Harbath is just one of the many SJMC graduates using her education in the world of new media, from social media platforms to publications and companies that are telling their stories in digital and beyond. And that's not by accident. When the SJMC reimagined its curriculum in the late 1990s, the faculty wanted to prepare students for jobs that didn't yet exist in the ever-changing media world.

Culver, now an assistant professor, was brought in to help do just that. Hired in 1999 as a faculty associate, she developed a new version of Journalism 202 Mass Communication Practices, the course students take after they're admitted to the school. It's a broad course, designed to expose students to a wide range of media while providing them with a foundation of communication skills — how to craft concise, accurate writing, gather information, and identify and understand trends, for example — that apply across formats. They then continue to develop those skills as they take more specialized and advanced courses in reporting or strategic communication.

The idea behind the SJMC curriculum, Culver says, is that it's malleable enough to incorporate new media as they emerge, "because they're forms. They're not concepts, they're not particular skills — they're just media forms."

Alex Kowalsky (B.A.'13, Journalism and Political Science) knew he wanted to work in social media when he entered SJMC in 2011, and he spent his waking hours during his final year and a half of college operating the official UW-Madison Twitter account as the first social media intern at University Communications. Shortly after graduating last May, he started as a direct sales account coordinator on the advertising side of Twitter, helping prepare proposals and monitoring campaigns in real time for Fortune 100 clients.

Kowalsky Kowalsky

"I'm a jack of all trades when it comes to Twitter advertising," he says.

Kowalsky says he uses the basic data analysis skills he developed in Journalism 202 on a daily basis, and his experience leading a group ad campaign project in Journalism 345, the SJMC's introductory strategic communication course, helped prepare him for his current position.

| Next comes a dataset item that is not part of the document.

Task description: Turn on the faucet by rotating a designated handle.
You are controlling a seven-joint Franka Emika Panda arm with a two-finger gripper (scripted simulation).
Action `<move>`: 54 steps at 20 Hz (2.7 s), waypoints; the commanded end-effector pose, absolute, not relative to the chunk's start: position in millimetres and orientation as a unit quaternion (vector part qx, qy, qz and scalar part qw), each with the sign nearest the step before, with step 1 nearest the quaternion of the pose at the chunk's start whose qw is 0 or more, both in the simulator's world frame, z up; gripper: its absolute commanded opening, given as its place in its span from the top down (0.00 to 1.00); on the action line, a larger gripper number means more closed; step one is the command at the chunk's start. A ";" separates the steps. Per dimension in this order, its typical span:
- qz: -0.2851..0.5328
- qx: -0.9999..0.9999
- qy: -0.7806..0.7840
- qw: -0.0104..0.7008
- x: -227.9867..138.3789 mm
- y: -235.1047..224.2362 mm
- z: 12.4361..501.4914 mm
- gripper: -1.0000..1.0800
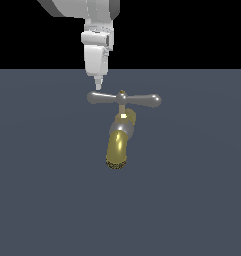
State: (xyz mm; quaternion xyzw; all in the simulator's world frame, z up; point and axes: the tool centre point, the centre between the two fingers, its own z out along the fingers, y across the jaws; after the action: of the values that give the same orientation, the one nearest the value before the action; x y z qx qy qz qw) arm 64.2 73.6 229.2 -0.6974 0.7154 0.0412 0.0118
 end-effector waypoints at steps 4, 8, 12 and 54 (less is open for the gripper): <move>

"My education is really well-rooted in traditional media," he says. "I needed to understand how people used to communicate, how people are communicating and how they will communicate. It really poured the foundation for me to then go forth, taking what I learned about all of that, and apply it to new media."

Harbath has returned to those foundational lessons throughout her 11 years in the political communications field, even as new platforms have continued to surface.

"While the technical tools I was taught in J-school have changed, the strategic skills haven't changed," she says. "J-school set me up with the ability to evolve and adapt."